Replicating your Firestore state to RxDB can bring multiple benefits compared to using the Firestore directly:
npm install firebase
import * as firebase from 'firebase/app';
import {
getFirestore,
collection
} from 'firebase/firestore';
const projectId = 'my-project-id';
const app = firebase.initializeApp({
projectId,
databaseURL: 'http://localhost:8080?ns=' + projectId,
/* ... */
});
const firestoreDatabase = getFirestore(app);
const firestoreCollection = collection(firestoreDatabase, 'my-collection-name');
Start the replication by calling replicateFirestore() on your RxCollection.
const replicationState = replicateFirestore({
replicationIdentifier: `https://firestore.googleapis.com/${projectId}`,
collection: myRxCollection,
firestore: {
projectId,
database: firestoreDatabase,
collection: firestoreCollection
},
/**
* (required) Enable push and pull replication with firestore by
* providing an object with optional filter
* for each type of replication desired.
* [default=disabled]
*/
pull: {},
push: {},
/**
* Either do a live or a one-time replication
* [default=true]
*/
live: true,
/**
* (optional) likely you should just use the default.
*
* In firestore it is not possible to read out
* the internally used write timestamp of a document.
* Even if we could read it out, it is not indexed which
* is required for fetch 'changes-since-x'.
* So instead we have to rely on a custom user defined field
* that contains the server time
* which is set by firestore via serverTimestamp()
* Notice that the serverTimestampField MUST NOT be
* part of the collections RxJsonSchema!
* [default='serverTimestamp']
*/
serverTimestampField: 'serverTimestamp'
});
To observe and cancel the replication, you can use any other methods from the ReplicationState like error$, cancel() and awaitInitialReplication().
RxDB requires you to never fully delete documents.
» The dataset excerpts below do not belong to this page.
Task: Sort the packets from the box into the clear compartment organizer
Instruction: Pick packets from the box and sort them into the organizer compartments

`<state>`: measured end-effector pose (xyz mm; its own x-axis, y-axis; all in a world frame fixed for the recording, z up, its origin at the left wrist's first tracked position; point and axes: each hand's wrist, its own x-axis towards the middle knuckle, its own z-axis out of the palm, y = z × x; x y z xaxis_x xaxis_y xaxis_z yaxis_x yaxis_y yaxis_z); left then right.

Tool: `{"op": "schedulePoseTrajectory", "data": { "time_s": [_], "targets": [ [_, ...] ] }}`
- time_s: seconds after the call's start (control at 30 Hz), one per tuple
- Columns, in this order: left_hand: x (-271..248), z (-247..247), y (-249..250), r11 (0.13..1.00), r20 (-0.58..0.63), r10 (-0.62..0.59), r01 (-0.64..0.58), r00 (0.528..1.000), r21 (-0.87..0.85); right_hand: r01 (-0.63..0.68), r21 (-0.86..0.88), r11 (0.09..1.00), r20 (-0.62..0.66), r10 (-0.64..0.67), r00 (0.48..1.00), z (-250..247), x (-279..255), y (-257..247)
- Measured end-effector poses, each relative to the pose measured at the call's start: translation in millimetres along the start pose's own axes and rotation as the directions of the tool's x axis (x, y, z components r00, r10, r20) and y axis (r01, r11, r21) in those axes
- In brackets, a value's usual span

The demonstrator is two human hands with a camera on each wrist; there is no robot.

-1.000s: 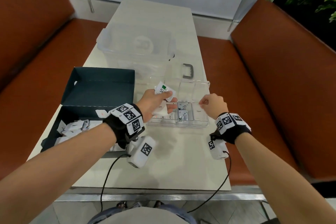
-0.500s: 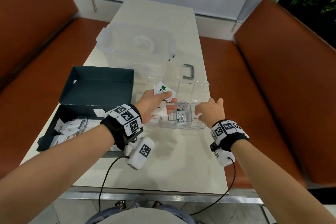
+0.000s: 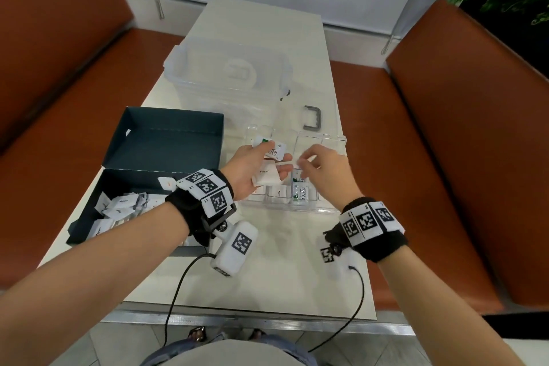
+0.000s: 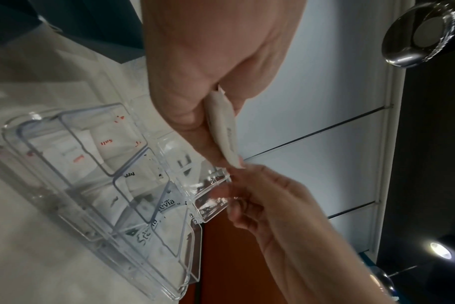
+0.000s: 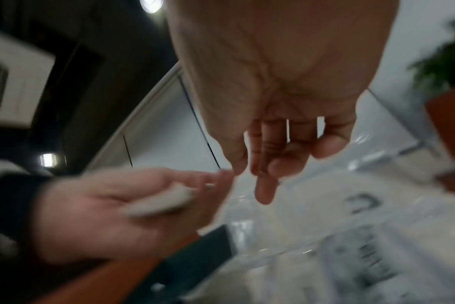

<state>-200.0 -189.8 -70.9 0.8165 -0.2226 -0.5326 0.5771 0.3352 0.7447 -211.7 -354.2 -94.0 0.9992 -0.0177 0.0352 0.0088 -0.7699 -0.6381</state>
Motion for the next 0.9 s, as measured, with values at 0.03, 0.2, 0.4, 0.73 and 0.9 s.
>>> {"op": "schedulePoseTrajectory", "data": {
  "time_s": [0.03,0.2,0.4,0.73,0.9],
  "targets": [
    [0.5,-0.8,-0.3,1.0,-0.015,0.017,-0.017,1.0,0.019,-0.031,0.228,0.973,0.016,0.028,0.999,5.9,-7.1,-12.1],
    [0.0,-7.7,1.1,0.993,0.009,0.104,-0.105,0.995,0.063,-0.249,0.657,0.712,0.118,0.229,0.966,24.5,-20.6,-39.5],
    [-1.7,-5.7,0.3,0.989,0.057,0.139,-0.141,0.989,0.035,-0.331,0.726,0.603,0.274,0.189,0.943,23.9,-19.8,-40.3],
    [7.8,-13.3,5.5,0.979,0.067,0.172,-0.178,0.983,0.102,-0.422,0.521,0.741,0.381,0.24,0.893,-23.1,-10.1,-5.8],
    [7.4,-15.4,2.0,0.981,0.073,0.157,-0.163,0.985,0.101,-0.374,0.361,0.854,0.062,0.379,0.923,-38.9,9.0,24.7]
  ]
}}
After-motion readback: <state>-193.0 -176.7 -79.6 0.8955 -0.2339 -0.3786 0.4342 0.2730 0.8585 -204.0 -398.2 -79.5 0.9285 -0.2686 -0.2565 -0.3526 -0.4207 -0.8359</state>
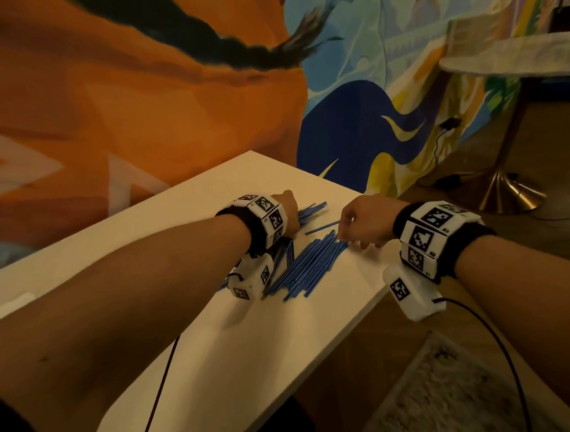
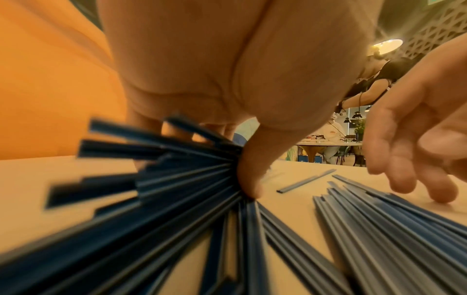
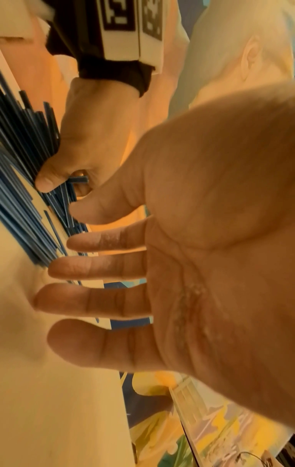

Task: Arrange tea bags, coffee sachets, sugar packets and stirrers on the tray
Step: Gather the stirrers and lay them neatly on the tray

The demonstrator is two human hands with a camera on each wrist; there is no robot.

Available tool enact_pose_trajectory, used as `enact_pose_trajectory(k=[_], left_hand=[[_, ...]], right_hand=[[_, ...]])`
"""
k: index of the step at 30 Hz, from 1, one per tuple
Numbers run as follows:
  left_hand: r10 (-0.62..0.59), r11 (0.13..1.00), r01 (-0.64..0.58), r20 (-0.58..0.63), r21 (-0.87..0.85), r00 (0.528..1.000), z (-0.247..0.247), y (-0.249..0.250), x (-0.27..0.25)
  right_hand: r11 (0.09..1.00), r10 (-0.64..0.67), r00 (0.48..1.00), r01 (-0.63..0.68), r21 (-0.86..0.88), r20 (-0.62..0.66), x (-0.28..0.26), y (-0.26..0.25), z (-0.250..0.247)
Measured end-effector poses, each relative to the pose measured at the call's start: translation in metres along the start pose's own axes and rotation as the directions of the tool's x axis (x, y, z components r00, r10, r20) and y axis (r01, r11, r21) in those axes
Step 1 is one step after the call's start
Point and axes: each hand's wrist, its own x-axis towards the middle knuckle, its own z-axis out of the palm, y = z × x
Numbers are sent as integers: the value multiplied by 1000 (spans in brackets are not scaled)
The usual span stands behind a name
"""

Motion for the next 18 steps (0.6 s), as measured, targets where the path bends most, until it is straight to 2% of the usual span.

This is needed to be able to replicate the deletion state of a document to other instances. The firestore replication will set a boolean _deleted field to all documents to indicate the deletion state. You can change this by setting a different deletedField in the sync options.
enableIndexedDbPersistence()Firestore has the enableIndexedDbPersistence() feature which caches document states locally to IndexedDB. This is not needed when you replicate your Firestore with RxDB because RxDB itself will store the data locally already.
If you have not used RxDB before and you already have documents inside of your Firestore database, you have
to manually set the _deleted field to false and the serverTimestamp to all existing documents.
import {
getDocs,
query,
where,
serverTimestamp
} from 'firebase/firestore';
const allDocsResult = await getDocs(query(firestoreCollection));
allDocsResult.forEach(doc => {
doc.update({
_deleted: false,
serverTimestamp: serverTimestamp()
})
});
Also notice that if you do writes from non-RxDB applications, you have to keep these fields in sync. It is recommended to use the Firestore triggers to ensure that.
You might need to replicate only a subset of your collection, either to or from Firestore. You can achieve this using push.filter and pull.filter options.
const replicationState = replicateFirestore(
{
collection: myRxCollection,
firestore: {
projectId,
database: firestoreDatabase,
collection: firestoreCollection
},
pull: {
filter: [
where('ownerId', '==', userId)
]
},
push: {
filter: (item) => item.syncEnabled === true
}
}
);
Keep in mind that you can not use inequality operators (<, <=, !=, not-in, >, or >=) in pull.filter since that would cause a conflict with ordering by serverTimestamp.